It's the story of a footballer, the most gifted of his generation, who played for and managed his country before eventually returning the glory days to his first love. Or not. Glenn Hoddle's tenuous tenure at Tottenham Hotspur may not be the stuff that Hollywood producers - currently casting around for a Premiership club to feature in their latest blockbuster - give the green light to. After all, they usually only deal in happy endings. It's better box office. And Hoddle's story now looks like being an increasingly brief encounter, especially after this defeat which consigns his club to their worst five-match League start for a decade.

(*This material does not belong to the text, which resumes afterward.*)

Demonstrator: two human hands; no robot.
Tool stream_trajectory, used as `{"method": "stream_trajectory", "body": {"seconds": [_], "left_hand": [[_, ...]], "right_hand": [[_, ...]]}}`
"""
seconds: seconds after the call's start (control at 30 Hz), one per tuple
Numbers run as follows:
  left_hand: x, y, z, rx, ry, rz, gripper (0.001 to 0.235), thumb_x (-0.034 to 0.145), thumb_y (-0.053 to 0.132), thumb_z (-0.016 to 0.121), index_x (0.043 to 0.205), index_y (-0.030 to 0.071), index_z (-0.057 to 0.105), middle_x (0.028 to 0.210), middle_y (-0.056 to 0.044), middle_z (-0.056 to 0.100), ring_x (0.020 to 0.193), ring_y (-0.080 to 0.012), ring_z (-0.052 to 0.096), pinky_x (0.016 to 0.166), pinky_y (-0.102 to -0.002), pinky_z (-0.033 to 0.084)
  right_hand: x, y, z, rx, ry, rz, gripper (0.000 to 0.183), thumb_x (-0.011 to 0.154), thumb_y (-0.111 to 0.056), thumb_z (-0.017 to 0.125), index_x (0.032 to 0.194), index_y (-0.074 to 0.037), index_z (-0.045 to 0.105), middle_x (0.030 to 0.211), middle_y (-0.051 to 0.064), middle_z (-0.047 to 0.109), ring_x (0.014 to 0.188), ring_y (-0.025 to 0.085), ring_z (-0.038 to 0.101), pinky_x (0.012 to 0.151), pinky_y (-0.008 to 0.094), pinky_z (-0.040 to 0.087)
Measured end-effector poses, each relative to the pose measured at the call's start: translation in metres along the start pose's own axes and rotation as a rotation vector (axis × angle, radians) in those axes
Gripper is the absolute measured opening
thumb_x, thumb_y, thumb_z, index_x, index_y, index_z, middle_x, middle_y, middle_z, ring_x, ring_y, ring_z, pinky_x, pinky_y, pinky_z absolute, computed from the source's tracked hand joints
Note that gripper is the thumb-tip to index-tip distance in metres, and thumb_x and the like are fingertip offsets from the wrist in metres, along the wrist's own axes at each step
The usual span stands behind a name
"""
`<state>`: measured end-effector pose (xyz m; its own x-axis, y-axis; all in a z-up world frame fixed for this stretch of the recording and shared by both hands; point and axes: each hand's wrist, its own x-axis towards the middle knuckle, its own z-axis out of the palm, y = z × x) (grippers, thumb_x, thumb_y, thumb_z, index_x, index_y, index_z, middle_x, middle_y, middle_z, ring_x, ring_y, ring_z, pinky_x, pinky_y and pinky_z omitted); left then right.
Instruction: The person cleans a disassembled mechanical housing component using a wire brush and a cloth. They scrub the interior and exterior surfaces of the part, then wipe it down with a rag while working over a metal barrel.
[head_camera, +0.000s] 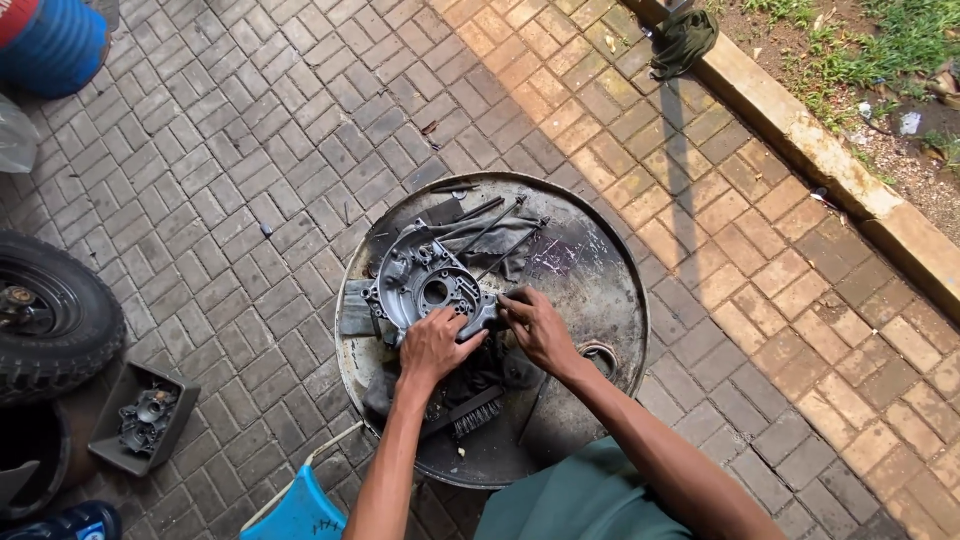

Apparently Stamford Bridge meets the film-makers' criteria, although Trevor Birch, Chelsea's chief executive until Peter Kenyon was given his job, may disagree. Birch handed in his resignation before this match but was there to bear-hug the players prior to kick-off. Chelsea's coach Claudio Ranieri may also not concur. The Italian is spending so much time looking over his shoulder, he may as well be fitted with wing mirrors. Can he stay ahead? "Of course I can do it," he said. "I don't sack myself." In winning, Ranieri maintained Chelsea's voodoo hold over Spurs who have beaten them just once in 32 League and cup games. That victory, two seasons ago, was a 5-1 hammering on the way to the Worthington Cup final. It must seem a long time ago.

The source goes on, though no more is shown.